I have set up the master(192.168.1.10) and slave(192.168.1.11) postgresql. I got the error when login to the slave postgresql:
postgres#sonia-System-Product-Name:~$ psql
psql: FATAL: the database system is starting up
Transferring data by using:
psql -c "select pg_start_backup('initial_backup');"
rsync -cva --inplace --exclude=*pg_xlog* /data/dbs 192.168.1.11:/var/lib/postgresql/9.3/main/
psql -c "select pg_stop_backup();"
the postgresql.conf is
listen_addresses = 'localhost,192.168.1.10'
wal_level = 'hot_standby'
archive_mode = on
archive_command = 'cd .'
max_wal_senders = 3
hot_standby = on
I do not know why I can not login to slave postgresql. There is not problems with SSH connection.I have tried to restart service, but it did not work. please someone can help me out.
The problem sloved and share the solution. Thanks.
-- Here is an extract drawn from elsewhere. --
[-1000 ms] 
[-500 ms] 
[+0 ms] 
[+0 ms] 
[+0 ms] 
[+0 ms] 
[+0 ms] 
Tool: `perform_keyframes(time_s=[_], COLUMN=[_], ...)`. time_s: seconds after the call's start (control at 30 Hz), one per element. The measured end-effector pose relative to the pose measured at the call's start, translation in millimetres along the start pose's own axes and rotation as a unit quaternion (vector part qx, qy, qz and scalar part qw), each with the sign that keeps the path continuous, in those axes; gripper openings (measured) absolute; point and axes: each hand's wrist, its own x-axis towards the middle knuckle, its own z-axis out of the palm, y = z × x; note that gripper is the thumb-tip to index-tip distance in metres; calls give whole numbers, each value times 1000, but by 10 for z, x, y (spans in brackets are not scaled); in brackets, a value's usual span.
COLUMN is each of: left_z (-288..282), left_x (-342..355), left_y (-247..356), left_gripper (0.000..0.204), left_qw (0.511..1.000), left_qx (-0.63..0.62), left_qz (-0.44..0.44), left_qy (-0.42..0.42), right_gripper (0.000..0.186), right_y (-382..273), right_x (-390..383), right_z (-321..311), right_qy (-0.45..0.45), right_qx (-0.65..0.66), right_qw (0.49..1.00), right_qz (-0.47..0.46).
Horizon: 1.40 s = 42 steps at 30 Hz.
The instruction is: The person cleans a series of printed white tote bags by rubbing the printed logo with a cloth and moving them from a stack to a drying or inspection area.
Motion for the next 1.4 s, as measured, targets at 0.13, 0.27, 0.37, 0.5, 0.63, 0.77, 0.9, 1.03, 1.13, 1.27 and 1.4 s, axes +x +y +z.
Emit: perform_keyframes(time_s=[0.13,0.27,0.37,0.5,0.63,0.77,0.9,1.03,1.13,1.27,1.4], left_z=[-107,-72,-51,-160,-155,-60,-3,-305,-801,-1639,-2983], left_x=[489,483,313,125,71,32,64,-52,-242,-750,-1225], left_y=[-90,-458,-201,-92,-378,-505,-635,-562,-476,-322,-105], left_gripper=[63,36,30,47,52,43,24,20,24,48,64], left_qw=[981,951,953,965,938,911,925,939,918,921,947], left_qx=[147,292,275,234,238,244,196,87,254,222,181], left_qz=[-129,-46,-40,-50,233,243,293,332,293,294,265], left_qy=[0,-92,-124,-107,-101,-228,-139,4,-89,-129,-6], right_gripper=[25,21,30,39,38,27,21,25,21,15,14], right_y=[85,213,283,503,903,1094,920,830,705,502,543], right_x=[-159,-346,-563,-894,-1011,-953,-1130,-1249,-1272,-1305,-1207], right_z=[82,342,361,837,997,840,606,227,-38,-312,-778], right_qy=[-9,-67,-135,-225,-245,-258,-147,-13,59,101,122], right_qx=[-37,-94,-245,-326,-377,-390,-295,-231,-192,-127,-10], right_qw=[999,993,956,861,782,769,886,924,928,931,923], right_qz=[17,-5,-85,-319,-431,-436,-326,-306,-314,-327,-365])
master server= 192.168.1.10
slave server = 192.168.1.20
Setup Master and slave postgresql
configuring Master server
ssh-keygen
ssh-copy-id the slave-ip-address
vi /etc/postgresql/9.3/main/postgresql.conf
listen_addresses = '*'
wal_level = hot_standby
max_wal_senders = 3
create replication role:
CREATE USER repuser WITH REPLICATION PASSWORD 'password';
configure the ip address on the master in order to the slave can have access to the master :
vi /etc/postgresql/9.3/main/pg_hba.conf
#rep
host replication repuser 192.168.1.20/24 md5
hostssl replication repuser 192.168.1.20/24 md5
configure the ip address on the slave server:
vi /etc/postgresql/9.3/main/pg_hba.conf
host replication repuser 192.168.1.10/24 md5
stop posgresql service on master server ( it is very import to do this step, otherwise, you will get log error on the slave sever when run psql.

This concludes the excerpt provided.